Note* That deer leg and hip bone you found on the path back from Hummingbird Island has been reported in three different locations over the past few weeks. Good carrion gets around.
Birders come here too, from everywhere. They are typically more reasonable and precise than muck lovers like me. Their giant scopes stick out over the wind chattering cattails as they grow their counts with names like Merlin, American Kestrel, Elegant Tern, Tundra Swan, Barrow’s Goldeneye, Spotted Sandpiper, Sharp-tailed Sparrow …
Reasonable people say this is all being washed away. Those Army engineers made the mouth of the Slough wider when they moved it north, dramatically increasing the size of the harbor at Moss Landing, and greatly diminishing the strength of the Sloughs arms to hold onto its fertile estuarian might. The tides that push through the Monterey Bay, powered by arctic and tropical force alike, ride through this timeless womb like stampeding horses, back and forth twice a day.
The smart money is on the Slough dissolving into the Monterey Bay as global temperatures rise, tidal hooves gouge deeper and deeper, salting the fresh water already sapped and tainted by miles of farms that stand between the Slough and the tributaries that used feed it abundantly. I’m not especially smart with money, so I believe this muck will have its revenge on us all. That and crabs, they’ll be chewing on our remains and laughing.
“Stupid fucking trains” they’ll cackle to the muck.
The Sloughs tiny crabs live to eat and joust, battling each other for a bigger porch to scramble up. You can hear the clicking of their air bubbles popping through the mud, or perhaps its the sharpening of their claws on ancient steels.
“ticka ticka ticka ticka ticka ticka ticka”
The casualties have been stacking up for eons. They’ll only pause when submerged, disturbed by onlookers, or while being eaten. You’ll likely find a few missing an appendage or two soldiering on, a testament to their primordial grit. They battle like true gladiators, cunning, ferocious, relentless. These killers carry many names: Mottled Pea Crab, Sheep Crab, Mud-Flat Crab, but my favorite by far is the Hairy Cancer Crab. I don’t know why someone named this fine specimen of crustacean something that people would recoil from, but there it is. There are days I feel like a Hairy Cancer Crab scrabbling around with one arm.
“Fuck you world, leave me with my muck!”
“Rhump ump umph clack clack clack rhump ump umph clack clack clack …”
A teacher of mine once told me “wildness is our salvation”, and I believe he is right. I think wildness is that place where our soul is woven into the greater soul of nature, with its unplanned symphonies unfurling in the pinching of tiny claws, the epic dances of flocks, the frothing king tides and the many deaths that make all of this possible. Being here calls me to a kind of prayerfulness, but not one that makes me call out to God so much as one that attempts claim citizenship with the mud.
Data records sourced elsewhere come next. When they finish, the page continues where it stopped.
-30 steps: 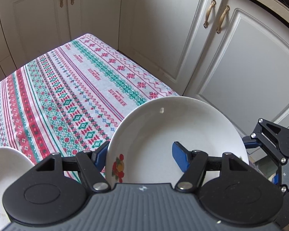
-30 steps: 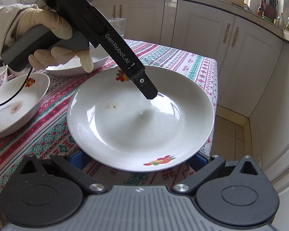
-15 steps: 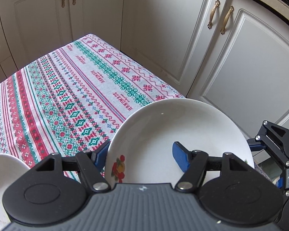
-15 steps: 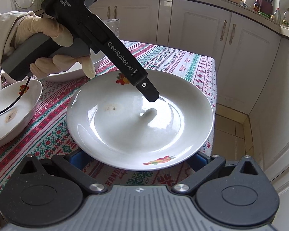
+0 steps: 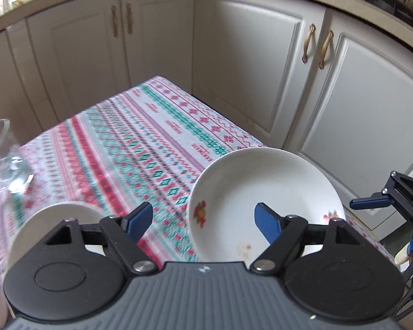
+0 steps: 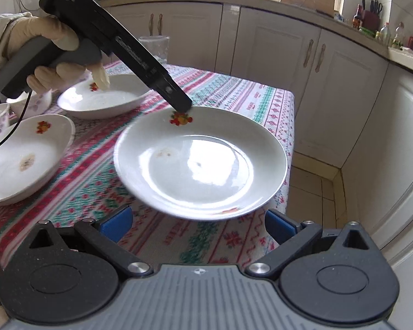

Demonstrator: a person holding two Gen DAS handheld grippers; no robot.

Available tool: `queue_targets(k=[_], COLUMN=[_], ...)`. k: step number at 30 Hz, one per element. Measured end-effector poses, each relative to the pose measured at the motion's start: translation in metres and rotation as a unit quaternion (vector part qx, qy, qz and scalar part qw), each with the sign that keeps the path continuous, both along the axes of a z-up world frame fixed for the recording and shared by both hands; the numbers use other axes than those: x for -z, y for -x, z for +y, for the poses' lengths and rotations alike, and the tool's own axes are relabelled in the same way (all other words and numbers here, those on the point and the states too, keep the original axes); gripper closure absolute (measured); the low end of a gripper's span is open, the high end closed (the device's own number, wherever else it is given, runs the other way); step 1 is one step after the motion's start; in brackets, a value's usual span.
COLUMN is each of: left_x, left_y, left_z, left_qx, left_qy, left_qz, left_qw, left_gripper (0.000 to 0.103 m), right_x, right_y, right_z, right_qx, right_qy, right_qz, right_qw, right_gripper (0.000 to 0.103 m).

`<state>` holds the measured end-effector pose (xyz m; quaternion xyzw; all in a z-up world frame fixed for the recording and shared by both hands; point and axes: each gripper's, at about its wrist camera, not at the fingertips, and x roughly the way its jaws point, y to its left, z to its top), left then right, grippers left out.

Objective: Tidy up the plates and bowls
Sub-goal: 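Lift the stained white plate off the tablecloth with the left gripper, then carry the stained plate with the left gripper toward the other deep white plate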

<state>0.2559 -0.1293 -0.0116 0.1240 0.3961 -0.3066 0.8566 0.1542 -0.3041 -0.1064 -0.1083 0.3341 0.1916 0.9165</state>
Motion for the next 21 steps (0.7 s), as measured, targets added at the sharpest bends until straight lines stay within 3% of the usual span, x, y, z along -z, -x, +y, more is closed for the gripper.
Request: queue_targets(k=[1,10,15,21], left_x=[-0.005,-0.021,-0.013,0.002], left_y=[0.005,0.069,0.107,0.146], left_z=[0.006,0.055,0.080,0.109], left_qx=[-0.006,-0.035,-0.050,-0.073], left_qy=[0.002,0.015,0.013,-0.010], left_qz=[-0.003,-0.028,-0.026,-0.027], left_qw=[1.0000,0.9989,0.9983,0.9969], left_gripper=[0.014,0.013,0.013,0.012], right_x=[-0.002,-0.015,-0.017,-0.001], right_y=[0.006,0.035,0.051,0.057], right_z=[0.001,0.027,0.046,0.069], right_qx=[-0.001,-0.027,-0.046,-0.063], right_qy=[-0.004,-0.010,-0.012,-0.016], right_qz=[-0.002,-0.024,-0.035,-0.013], right_qw=[1.000,0.999,0.998,0.998], right_gripper=[0.000,0.000,0.000,0.000])
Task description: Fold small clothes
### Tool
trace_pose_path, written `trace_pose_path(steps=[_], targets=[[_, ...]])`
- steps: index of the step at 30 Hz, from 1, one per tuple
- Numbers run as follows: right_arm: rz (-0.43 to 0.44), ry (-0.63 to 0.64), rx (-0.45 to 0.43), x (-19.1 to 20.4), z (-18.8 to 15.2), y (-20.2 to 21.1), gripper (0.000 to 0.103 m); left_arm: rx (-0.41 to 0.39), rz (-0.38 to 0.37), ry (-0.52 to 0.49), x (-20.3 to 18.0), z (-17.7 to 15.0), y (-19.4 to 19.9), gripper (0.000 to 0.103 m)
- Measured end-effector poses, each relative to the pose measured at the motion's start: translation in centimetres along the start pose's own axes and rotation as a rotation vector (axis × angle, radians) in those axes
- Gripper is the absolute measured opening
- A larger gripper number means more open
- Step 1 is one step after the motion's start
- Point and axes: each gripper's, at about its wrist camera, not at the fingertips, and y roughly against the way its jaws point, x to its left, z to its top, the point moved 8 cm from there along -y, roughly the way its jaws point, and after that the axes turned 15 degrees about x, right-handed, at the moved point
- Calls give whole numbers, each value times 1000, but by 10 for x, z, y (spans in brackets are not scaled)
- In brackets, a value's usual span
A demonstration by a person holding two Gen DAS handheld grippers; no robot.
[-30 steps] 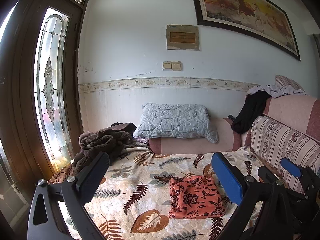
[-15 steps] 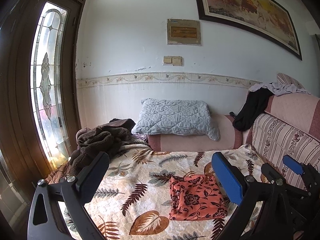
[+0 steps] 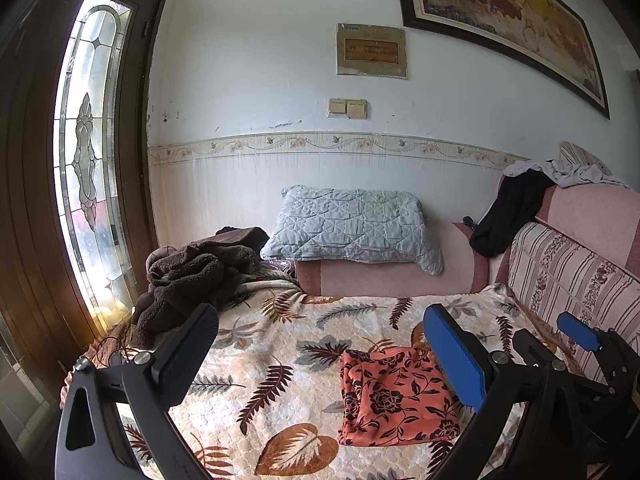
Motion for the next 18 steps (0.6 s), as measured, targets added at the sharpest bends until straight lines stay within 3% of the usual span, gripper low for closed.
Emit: trace_pose_path(steps=[18], targets=[[-2,10,16,0,9,-20,76,-5,-17,7,0,10,-14,102]])
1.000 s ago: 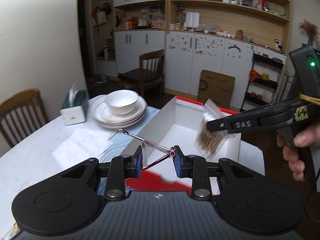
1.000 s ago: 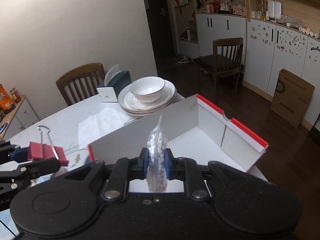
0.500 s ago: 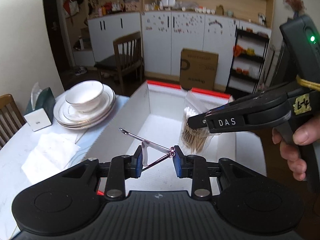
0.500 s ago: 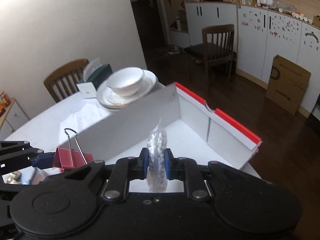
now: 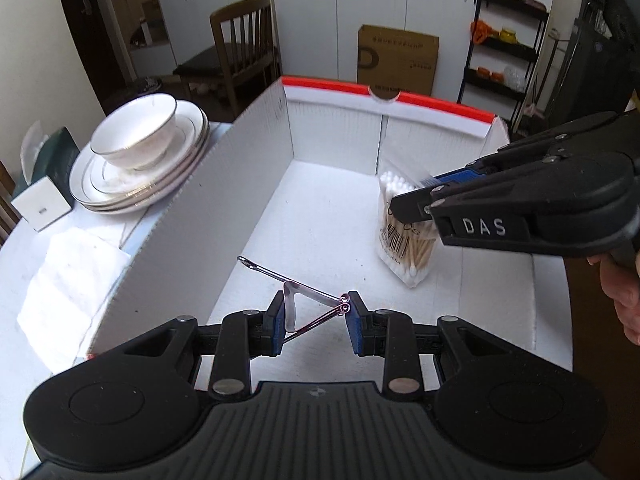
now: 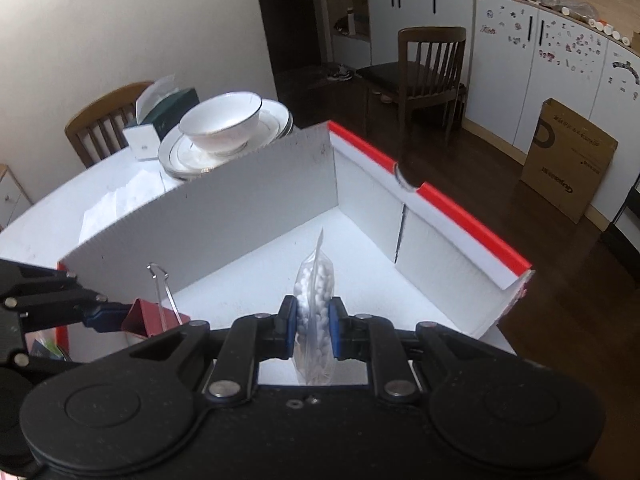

My prayers speak the language of decomposition.
Maybe thats why I feel required to take something from this place, because its bound me to it in some way. It seems only fair that I should be able to take a few things when I leave so much of my heart here. We’re raising our children a short crows flight from its shores, bringing them up with the tides and the sulfur smells and the wonderment of estuarian life. What will nest in their souls besides Papa’s thievery? What prayers to wildness are planted in them already, by Crows, or Otters, the tides, or Egrets as they stalk their prey like patient ballerinas. How will the rythms of this place require them to remake their lives?
This small place is the mightiest of cauldrons.